╭─ Raw data
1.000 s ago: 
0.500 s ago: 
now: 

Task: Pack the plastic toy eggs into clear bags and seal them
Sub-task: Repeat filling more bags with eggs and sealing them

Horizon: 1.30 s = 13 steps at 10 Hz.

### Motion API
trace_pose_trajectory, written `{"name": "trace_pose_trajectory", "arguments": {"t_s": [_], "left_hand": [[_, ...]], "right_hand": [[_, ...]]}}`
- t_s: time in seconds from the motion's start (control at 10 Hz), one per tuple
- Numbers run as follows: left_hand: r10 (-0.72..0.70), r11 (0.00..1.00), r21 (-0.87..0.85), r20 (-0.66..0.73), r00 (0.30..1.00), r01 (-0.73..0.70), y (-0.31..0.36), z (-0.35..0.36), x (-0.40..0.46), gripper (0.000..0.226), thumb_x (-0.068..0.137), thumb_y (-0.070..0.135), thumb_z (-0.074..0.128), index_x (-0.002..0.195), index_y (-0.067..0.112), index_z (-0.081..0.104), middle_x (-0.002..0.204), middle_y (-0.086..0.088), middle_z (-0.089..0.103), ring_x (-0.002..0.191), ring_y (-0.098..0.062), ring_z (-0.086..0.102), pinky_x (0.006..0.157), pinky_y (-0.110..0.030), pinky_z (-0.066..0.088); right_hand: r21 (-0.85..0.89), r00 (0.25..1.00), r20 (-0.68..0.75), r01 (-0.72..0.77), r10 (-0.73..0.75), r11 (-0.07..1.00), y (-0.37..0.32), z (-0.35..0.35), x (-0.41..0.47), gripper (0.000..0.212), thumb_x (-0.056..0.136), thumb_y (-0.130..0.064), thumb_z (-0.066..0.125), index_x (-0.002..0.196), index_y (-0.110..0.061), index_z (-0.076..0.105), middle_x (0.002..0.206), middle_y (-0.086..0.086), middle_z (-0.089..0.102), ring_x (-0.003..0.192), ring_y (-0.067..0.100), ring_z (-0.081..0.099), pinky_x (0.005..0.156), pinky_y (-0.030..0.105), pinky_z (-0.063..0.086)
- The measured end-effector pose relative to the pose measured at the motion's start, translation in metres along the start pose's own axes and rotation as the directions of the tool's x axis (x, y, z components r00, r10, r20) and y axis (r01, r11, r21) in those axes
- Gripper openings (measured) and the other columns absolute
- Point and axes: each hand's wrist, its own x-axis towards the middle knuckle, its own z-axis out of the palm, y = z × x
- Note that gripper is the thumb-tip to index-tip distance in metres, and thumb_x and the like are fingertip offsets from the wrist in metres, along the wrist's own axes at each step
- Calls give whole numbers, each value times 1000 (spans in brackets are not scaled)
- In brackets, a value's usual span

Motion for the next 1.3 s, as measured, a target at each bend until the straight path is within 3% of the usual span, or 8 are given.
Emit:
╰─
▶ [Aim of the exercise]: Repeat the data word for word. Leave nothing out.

▶ [Exercise result]:
1.000 s ago: 
0.500 s ago: 
now: 

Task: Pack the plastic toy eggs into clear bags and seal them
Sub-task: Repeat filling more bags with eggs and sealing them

Horizon: 1.30 s = 13 steps at 10 Hz.

### Motion API
trace_pose_trajectory, written `{"name": "trace_pose_trajectory", "arguments": {"t_s": [_], "left_hand": [[_, ...]], "right_hand": [[_, ...]]}}`
- t_s: time in seconds from the motion's start (control at 10 Hz), one per tuple
- Numbers run as follows: left_hand: r10 (-0.72..0.70), r11 (0.00..1.00), r21 (-0.87..0.85), r20 (-0.66..0.73), r00 (0.30..1.00), r01 (-0.73..0.70), y (-0.31..0.36), z (-0.35..0.36), x (-0.40..0.46), gripper (0.000..0.226), thumb_x (-0.068..0.137), thumb_y (-0.070..0.135), thumb_z (-0.074..0.128), index_x (-0.002..0.195), index_y (-0.067..0.112), index_z (-0.081..0.104), middle_x (-0.002..0.204), middle_y (-0.086..0.088), middle_z (-0.089..0.103), ring_x (-0.002..0.191), ring_y (-0.098..0.062), ring_z (-0.086..0.102), pinky_x (0.006..0.157), pinky_y (-0.110..0.030), pinky_z (-0.066..0.088); right_hand: r21 (-0.85..0.89), r00 (0.25..1.00), r20 (-0.68..0.75), r01 (-0.72..0.77), r10 (-0.73..0.75), r11 (-0.07..1.00), y (-0.37..0.32), z (-0.35..0.35), x (-0.41..0.47), gripper (0.000..0.212), thumb_x (-0.056..0.136), thumb_y (-0.130..0.064), thumb_z (-0.066..0.125), index_x (-0.002..0.196), index_y (-0.110..0.061), index_z (-0.076..0.105), middle_x (0.002..0.206), middle_y (-0.086..0.086), middle_z (-0.089..0.102), ring_x (-0.003..0.192), ring_y (-0.067..0.100), ring_z (-0.081..0.099), pinky_x (0.005..0.156), pinky_y (-0.030..0.105), pinky_z (-0.063..0.086)
- The measured end-effector pose relative to the pose measured at the motion's start, translation in metres along the start pose's own axes and rotation as the directions of the tool's x axis (x, y, z components r00, r10, r20) and y axis (r01, r11, r21) in those axes
- Gripper openings (measured) and the other columns absolute
- Point and axes: each hand's wrist, its own x-axis towards the middle knuckle, its own z-axis out of the palm, y = z × x
- Note that gripper is the thumb-tip to index-tip distance in metres, and thumb_x and the like are fingertip offsets from the wrist in metres, along the wrist's own axes at each step
- Calls give whole numbers, each value times 1000 (spans in brackets are not scaled)
- In brackets, a value's usual span

Motion for the next 1.3 s, as measured, a target at each bend until the straight path is within 3% of the usual span, or 8 are given.
Emit:

The exercise is fully answered.